Pasteur’s Inoculation

Lecture by Dr. Sternberg at the Long Island College Hospital

Many members of the Alumni Association of the Long Island College Hospital sat in the lecture room yesterday evening and listened to a lecture delivered by Dr. George M. Sternberg, major and surgeon U.S. Army, on “Hydrophobia.” The lecturer while in France examined closely into Pasteur’s method of inoculation for rabies, and seems to thoroughly believe in it. He met Pasteur, and with him watched the progress of many cases.
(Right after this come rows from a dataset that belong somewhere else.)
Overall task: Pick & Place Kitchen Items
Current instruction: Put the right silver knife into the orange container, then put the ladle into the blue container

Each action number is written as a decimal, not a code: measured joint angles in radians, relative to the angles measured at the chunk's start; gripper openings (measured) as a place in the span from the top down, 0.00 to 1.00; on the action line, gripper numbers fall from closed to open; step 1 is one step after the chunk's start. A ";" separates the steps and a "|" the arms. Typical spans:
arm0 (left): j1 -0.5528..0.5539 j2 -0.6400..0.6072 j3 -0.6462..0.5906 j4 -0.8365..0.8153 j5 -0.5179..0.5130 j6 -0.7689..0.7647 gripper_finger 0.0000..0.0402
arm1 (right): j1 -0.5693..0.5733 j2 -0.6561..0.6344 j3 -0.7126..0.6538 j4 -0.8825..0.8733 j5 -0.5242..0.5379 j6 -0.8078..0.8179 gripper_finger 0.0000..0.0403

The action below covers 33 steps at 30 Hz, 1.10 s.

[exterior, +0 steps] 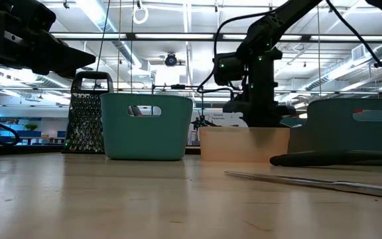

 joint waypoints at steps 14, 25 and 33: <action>0.000 0.000 0.000 0.000 0.000 0.000 0.97 | 0.000 0.043 -0.002 0.041 0.014 -0.043 0.67; 0.000 0.000 0.000 0.000 0.000 0.001 0.97 | 0.004 -0.087 -0.001 0.014 0.011 -0.071 0.48; 0.000 0.000 0.000 0.000 0.000 0.001 0.97 | 0.098 -0.349 -0.001 0.015 0.221 -0.149 0.54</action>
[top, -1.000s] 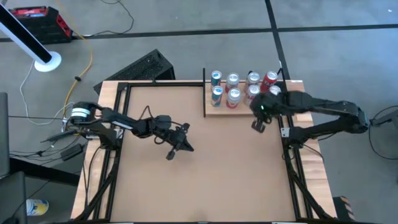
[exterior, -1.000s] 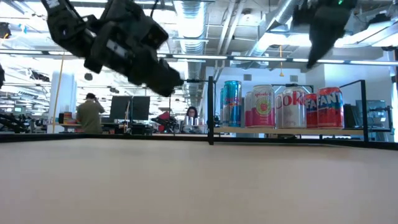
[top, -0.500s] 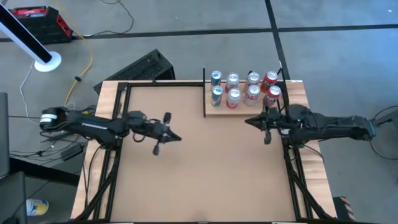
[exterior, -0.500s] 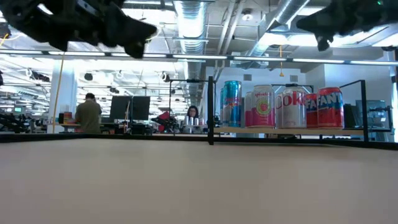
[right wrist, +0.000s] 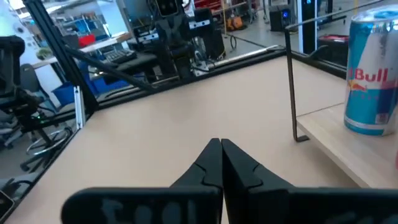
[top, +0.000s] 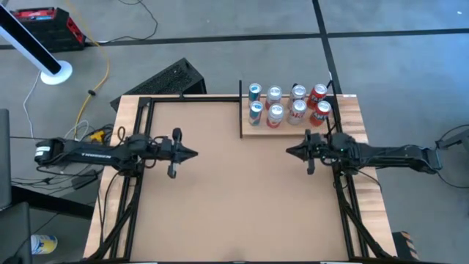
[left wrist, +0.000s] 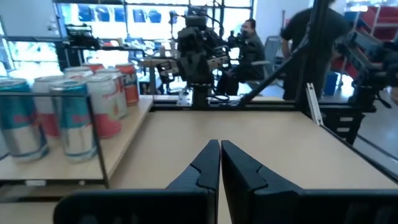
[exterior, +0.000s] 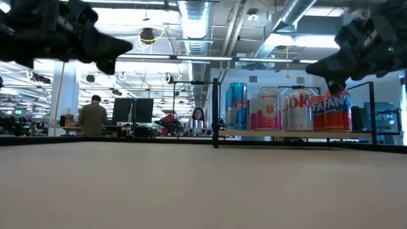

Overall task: Place canned beverage on shelf
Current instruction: Return to Home Position

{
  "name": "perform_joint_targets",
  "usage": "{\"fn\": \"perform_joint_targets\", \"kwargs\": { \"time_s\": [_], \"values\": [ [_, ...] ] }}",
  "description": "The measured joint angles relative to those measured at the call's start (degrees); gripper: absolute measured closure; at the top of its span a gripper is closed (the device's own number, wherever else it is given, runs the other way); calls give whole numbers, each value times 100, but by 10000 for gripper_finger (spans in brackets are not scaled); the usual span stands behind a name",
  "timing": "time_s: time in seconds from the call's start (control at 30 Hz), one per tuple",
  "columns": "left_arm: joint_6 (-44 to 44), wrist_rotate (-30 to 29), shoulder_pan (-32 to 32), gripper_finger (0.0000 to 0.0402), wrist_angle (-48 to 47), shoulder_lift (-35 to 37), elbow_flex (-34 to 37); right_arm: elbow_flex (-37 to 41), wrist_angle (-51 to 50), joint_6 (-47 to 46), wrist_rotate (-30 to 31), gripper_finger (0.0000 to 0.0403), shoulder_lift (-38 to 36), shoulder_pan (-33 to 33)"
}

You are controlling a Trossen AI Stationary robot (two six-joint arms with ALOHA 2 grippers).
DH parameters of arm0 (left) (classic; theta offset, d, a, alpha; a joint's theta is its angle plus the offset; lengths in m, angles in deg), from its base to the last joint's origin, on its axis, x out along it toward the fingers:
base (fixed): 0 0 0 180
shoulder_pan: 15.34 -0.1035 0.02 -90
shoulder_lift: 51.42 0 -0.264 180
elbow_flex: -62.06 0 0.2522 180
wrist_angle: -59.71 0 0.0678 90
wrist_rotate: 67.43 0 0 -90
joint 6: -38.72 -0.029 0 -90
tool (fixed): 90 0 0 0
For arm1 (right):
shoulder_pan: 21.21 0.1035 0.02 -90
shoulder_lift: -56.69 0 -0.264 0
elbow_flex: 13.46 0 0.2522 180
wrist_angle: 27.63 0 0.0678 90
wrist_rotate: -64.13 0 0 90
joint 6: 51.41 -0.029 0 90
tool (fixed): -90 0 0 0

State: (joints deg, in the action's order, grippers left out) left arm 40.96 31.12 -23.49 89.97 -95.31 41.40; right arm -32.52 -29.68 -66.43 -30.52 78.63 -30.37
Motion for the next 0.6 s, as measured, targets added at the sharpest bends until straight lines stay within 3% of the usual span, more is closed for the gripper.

The brain and spinal cord of rabid dogs, he said, contain the virus of hydrophobia, and the disease may be transmitted with this matter. In a rabbit inoculation produces rabies in fifteen days, but transmitted through monkeys the disease is much longer in developing. As rabbits are easily obtained it is apparent that it is easy to keep on hand a stock of the most potent virus. The natural is too strong to be used at first, but Pasteur has discovered a method of attenuating it to any desired degree by suspension in dry air. It is Pasteur’s method to commence the protective inoculation with the mildest form, and then to use the most potent when the period of incubation is reduced to seven days. Before testing his method on the human frame, Pasteur had tried it on fifty dogs, and in every case he secured immunity.

Joseph Meister - First rabies victim to receive inoculation

Joseph Meister – First rabies victim to receive Pasteur’s inoculation

On July 6, last, he made his first experiment on the human frame, the patient being a boy named Joseph Meister, who had been terribly bitten by a dog supposed to be rabid. Eight months after the bit the boy remained healthy, as did others for longer and shorter periods after bites by other dogs. So rapidly did the fame of these cases spread that in a few months, the three hundred and fiftieth patient was inoculated. After the most searching investigation and patient watching Pasteur concluded that his method had stood the test. But the final results cannot be ascertained accurately yet, although the dangerous period has passed in most of the cases treated. It appears, however, that several persons have already been rescued from death by Pasteur’s treatment. The prophylaxis of rabies, after infliction of the bit has been established, and it is urged that an establishment for protective inoculations against rabies should be founded. The only criticism which suggests itself, said the lecturer, of Dr. Pasteur’s statement of facts is that he does not attach as much importance to the prophylactic of early and thorough cauterization as this measure seems entitled to. The considerable number of cases in which cauterization was practiced may have had a greater influence upon the favorable result in the extended series of cases reported than Pasteur has been willing to admit. It will be well to withhold our final judgment as to the value of the method as applied to man until the 350 cases reported are all beyond the limits of the time, within which the disease may develop, and especially until we have from Pasteur a satisfactory explanation of the failure in the cases of three wolf bitten Russians who have recently died of hydrophobia after having submitted to his treatment. Dr. Sternberg concluded his lecture by displaying some bottled germs of most of the malignant fevers and explaining their formation by diagrams. Some of the bottled bacilis were of such a dangerous character that the little glass tubes were not handed round. The cholera germ was thus allowed to repose in a cigar box with several others, while the young tuberculosis, the juvenile typhoid, the remittent bacilli and other cheerful visitors in a community were handed round among the company.